Asymmetric hybrid encryption scheme based on modified equal modulus decomposition in hybrid multi-resolution wavelet domain
Published in Journal of Modern Optics, 2019
Pankaj Rakheja, Rekha Vig, Phool Singh
The optical cryptosystems have gained a lot of popularity among researchers due to their inherent properties of large information capacity, parallel processing and high speed. Refregier and Javidi (1) proposed double random phase encoding (DPRE) in 1995. DPRE-based optical schemes were investigated and further enhanced by various researchers using different techniques: in fractional Fourier domain (2, 3), in Fresnel domain (4), using amplitude modulation (5), using fractional Fourier transform in digital holography (6), using diffractive imaging (7), using phase retrieval algorithm and intermodulation in Fourier domain (8).
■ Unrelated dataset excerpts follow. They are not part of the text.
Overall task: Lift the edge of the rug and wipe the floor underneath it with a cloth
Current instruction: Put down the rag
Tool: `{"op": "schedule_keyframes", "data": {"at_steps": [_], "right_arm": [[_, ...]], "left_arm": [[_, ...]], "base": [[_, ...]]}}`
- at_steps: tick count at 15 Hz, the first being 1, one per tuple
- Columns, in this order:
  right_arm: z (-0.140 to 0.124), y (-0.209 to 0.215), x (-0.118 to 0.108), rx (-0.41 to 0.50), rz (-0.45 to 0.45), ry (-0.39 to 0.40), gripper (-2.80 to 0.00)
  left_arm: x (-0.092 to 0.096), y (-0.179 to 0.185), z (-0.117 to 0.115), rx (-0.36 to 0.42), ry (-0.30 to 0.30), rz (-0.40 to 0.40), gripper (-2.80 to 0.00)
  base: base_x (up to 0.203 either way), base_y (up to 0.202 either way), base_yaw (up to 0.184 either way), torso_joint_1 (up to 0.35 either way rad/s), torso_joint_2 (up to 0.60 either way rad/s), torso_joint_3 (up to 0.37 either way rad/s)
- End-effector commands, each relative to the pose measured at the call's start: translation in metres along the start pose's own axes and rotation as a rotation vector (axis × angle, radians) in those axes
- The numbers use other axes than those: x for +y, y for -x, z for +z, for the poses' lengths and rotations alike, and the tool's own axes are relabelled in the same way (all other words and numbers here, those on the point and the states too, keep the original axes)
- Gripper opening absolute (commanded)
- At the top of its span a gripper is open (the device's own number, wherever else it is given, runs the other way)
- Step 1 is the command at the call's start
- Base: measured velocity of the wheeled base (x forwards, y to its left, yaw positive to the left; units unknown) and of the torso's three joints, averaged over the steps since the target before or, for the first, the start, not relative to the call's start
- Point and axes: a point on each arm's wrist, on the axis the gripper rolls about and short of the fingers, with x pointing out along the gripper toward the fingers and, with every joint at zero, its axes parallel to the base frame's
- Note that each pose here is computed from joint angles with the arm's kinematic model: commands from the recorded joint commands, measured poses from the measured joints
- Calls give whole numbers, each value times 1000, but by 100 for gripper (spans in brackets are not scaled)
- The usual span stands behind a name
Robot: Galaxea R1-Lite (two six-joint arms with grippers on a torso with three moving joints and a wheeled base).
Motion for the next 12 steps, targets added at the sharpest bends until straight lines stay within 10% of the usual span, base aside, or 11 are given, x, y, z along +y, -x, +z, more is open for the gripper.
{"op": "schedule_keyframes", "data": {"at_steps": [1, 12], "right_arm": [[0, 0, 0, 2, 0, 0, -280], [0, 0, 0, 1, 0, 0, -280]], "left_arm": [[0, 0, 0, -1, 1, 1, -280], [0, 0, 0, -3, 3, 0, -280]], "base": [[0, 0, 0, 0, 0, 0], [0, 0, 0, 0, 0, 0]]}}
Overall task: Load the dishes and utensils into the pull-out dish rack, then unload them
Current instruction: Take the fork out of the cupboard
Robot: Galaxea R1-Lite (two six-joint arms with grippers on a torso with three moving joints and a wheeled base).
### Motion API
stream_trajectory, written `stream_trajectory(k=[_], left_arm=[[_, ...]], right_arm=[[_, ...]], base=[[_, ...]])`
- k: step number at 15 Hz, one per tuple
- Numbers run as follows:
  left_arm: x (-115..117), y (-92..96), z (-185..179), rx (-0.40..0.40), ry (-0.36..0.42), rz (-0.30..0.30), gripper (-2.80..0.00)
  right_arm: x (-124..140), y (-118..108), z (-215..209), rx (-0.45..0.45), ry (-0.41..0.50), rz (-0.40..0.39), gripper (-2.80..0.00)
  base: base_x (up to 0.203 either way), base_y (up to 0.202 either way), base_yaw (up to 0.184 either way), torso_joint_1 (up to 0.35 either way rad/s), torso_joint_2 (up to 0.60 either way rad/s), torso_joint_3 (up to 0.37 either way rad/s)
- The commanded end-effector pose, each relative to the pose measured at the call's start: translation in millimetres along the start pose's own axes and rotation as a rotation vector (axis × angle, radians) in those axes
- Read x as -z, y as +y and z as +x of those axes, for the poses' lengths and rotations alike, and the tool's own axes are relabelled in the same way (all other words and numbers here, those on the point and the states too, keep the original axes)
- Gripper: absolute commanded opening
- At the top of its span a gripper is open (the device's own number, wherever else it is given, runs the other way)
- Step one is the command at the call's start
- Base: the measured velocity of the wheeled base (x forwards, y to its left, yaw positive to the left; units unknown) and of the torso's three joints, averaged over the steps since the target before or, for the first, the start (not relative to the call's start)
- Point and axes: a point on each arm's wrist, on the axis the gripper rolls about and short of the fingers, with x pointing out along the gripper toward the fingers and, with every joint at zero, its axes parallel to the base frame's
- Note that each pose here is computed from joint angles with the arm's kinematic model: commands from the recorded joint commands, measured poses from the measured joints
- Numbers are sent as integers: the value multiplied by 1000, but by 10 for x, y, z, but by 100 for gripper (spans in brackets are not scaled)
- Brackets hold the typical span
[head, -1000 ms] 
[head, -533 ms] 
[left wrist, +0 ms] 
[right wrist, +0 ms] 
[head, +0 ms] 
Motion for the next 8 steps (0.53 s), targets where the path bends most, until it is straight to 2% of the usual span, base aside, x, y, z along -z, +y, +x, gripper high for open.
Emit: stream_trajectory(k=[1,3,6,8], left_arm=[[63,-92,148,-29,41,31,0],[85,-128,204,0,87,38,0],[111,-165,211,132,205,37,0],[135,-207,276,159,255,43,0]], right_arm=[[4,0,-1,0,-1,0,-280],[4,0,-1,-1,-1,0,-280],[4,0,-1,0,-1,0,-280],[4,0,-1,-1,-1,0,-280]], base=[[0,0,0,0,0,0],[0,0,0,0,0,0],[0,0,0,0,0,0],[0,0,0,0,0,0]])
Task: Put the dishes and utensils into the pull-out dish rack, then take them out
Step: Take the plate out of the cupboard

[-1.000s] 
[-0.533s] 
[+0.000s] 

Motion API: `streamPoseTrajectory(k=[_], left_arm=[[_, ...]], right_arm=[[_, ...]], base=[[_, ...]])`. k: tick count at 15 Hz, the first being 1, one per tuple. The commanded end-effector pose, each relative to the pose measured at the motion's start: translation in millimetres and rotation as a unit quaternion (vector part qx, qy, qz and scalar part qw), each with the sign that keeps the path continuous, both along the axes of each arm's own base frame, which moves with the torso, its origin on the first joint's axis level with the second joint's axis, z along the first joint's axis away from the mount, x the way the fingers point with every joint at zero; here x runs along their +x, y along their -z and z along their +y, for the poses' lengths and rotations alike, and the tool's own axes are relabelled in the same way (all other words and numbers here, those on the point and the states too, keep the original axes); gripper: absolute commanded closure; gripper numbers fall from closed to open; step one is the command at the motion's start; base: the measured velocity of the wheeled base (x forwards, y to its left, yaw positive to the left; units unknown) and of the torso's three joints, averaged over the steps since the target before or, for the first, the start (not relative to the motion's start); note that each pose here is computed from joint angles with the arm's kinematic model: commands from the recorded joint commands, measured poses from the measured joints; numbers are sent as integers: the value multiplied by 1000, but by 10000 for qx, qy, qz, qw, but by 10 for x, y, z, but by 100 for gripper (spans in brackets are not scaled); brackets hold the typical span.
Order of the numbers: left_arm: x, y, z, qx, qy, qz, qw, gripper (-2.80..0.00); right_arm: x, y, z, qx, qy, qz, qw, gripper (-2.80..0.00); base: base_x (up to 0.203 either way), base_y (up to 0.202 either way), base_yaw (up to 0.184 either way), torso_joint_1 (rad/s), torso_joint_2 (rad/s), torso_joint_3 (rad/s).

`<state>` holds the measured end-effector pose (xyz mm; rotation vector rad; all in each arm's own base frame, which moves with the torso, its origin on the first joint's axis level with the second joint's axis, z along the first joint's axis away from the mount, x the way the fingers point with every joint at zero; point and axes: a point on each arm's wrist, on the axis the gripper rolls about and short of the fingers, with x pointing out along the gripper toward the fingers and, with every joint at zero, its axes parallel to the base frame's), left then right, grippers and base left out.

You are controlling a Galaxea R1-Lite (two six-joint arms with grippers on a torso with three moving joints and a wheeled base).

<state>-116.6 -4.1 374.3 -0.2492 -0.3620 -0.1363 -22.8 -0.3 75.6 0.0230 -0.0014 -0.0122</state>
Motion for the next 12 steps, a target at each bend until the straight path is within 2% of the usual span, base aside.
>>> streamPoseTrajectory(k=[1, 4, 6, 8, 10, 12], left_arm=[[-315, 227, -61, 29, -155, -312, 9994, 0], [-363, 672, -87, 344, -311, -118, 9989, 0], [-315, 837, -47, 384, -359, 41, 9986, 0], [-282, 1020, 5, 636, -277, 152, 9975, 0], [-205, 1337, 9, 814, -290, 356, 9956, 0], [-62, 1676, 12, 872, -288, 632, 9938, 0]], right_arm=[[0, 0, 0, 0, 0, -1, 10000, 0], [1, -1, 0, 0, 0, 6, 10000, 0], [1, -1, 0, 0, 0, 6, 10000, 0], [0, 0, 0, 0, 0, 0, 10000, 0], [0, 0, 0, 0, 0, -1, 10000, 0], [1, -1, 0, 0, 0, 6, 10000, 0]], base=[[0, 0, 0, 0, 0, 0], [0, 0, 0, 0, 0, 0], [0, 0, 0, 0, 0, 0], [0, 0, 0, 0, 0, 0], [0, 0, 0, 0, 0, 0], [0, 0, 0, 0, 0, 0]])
To improve the security of optical encryption schemes, various advanced technologies are combined in many ways such as image encoding based on multi-stage and multi-channel fractional Fourier transform (9), random binary phase modulation with mixture retrieval type of Yang-Gu algorithm (10), gyrator and Arnold transform (11), digital holography and joint correlators (12, 13), fractional Mellin transform (14), Hartley transform (15), Arnold transform and singular value decomposition in fractional Hartley domain (16), wavelet domain (17), gyrator wavelet transform (18), phase shifting interferometry (19), phase retrieval algorithm (20), photo counting and photo counting polarimetric image encryption (21, 22), compression-based image encryption (23, 24), diffraction imaging-based encryption and their vulnerability to ptychographic phase retrieval (25), encryption based on computational ghost imaging (26), encryption based on quantum imaging (27) and so on.